Computer scientists have analyzed over a million news articles in 22 languages to pinpoint what factors, such as the Eurovision song contest, influence and shape the news agenda in 27 EU countries. This is the first large-scale content-analysis of cross-linguistic text using artificial intelligence techniques.
Every day hundreds of news outlets across Europe choose which story to cover from a wide and diverse selection. While each outlet may be making these choices based on individual criteria, clear patterns emerge when all these choices are studied over a large set of outlets and a long time.
The international team of researchers is led by Nello Cristianini, Professor of Artificial Intelligence at the University of Bristol in conjunction with Professor Justin Lewis, Head of the School of Journalism, Media and Cultural Studies at Cardiff University. An article published in the issue of PLoS ONE (Dec. 2010), has discovered that the news content chosen reflects national biases, as well as cultural, economic and geographic links between countries. For example outlets from countries that trade a lot with each other and are in the Eurozone are more likely to cover the same stories, as are countries that vote for each other in the Eurovision song contest.
Deviation from “normal content” is more pronounced in outlets of countries that do not share the Euro, or have joined the EU later. The analysis the researchers have conducted could not have been done in the past, due to the sheer scale of the data, but is now possible using automated methods from artificial intelligence because of recent advances in machine translation and text analysis.
Professor Nello Cristianini from the University’s Intelligent Systems Laboratory in the Faculty of Engineering said: “Automating the analysis of news content could have significant applications, due to the central role played by the news media in providing the information that people use to make sense of the world.”
The researchers selected the top-ten news outlets, established by the volume of web traffic, for each of the 27 EU countries using the leading news feed of each or the main page of the news outlet. In total they gathered 1,370,874 news items from the top stories of the top outlets of each EU country for six months, from 1 August 2009 until 31 January 2010. The non-English language news items, 1.2 million, were translated automatically to English.

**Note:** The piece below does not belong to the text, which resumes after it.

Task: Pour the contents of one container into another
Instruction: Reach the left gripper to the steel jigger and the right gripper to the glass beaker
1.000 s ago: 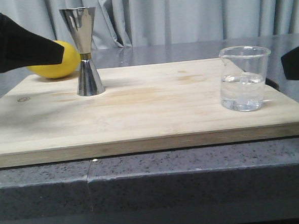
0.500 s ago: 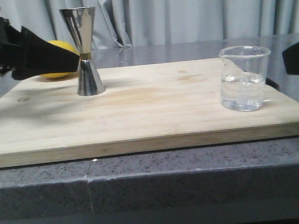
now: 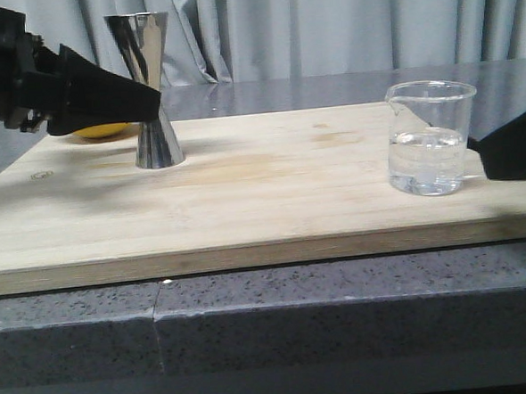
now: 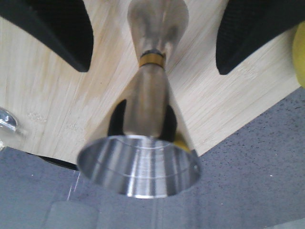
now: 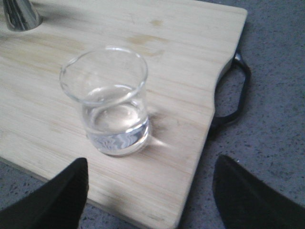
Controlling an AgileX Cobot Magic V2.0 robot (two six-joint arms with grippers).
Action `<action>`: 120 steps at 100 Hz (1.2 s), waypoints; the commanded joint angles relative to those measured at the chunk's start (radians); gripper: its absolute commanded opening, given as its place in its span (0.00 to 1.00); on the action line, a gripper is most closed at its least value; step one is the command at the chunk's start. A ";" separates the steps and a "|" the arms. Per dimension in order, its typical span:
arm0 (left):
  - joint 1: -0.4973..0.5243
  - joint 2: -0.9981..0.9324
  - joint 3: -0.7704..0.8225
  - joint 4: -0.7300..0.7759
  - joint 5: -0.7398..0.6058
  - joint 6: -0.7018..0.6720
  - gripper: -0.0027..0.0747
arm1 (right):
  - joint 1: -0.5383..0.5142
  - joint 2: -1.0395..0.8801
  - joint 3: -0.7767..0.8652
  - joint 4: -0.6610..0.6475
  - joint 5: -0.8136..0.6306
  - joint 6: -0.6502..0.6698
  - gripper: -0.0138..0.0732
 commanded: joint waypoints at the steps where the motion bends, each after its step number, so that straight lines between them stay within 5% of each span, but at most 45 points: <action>1: 0.002 -0.017 -0.035 -0.082 0.087 0.002 0.67 | 0.025 0.018 -0.025 0.001 -0.085 -0.009 0.73; 33: 0.002 0.007 -0.035 -0.082 0.100 0.006 0.67 | 0.130 0.048 -0.025 0.001 -0.207 -0.009 0.73; 120: -0.016 0.088 -0.124 -0.082 0.180 0.004 0.67 | 0.157 0.116 -0.025 -0.011 -0.300 -0.009 0.73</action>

Several expected connections between countries were found such as Greece-Cyprus; Czech Republic-Slovakia; Latvia-Estonia; United Kingdom-Ireland; Belgium-France. Links between countries not explained by borders, trade or cultural relations, could be due to other factors and could be the basis of further research.
Professor Justin Lewis said: “This approach has the potential to revolutionise the way we understand our media and information systems. It opens up the possibility of analysing the mediasphere on a global scale, using huge samples that traditional analytical techniques simply couldn’t countenance. It also allows us to use automated means to identify clusters and patterns of content, allowing us to reach a new level of objectivity in our analysis.”
While this approach lacks qualitative analysis provided by people, this new research is a significant breakthrough in the study of media content especially due to the recent availability of millions of books and news articles in digital format.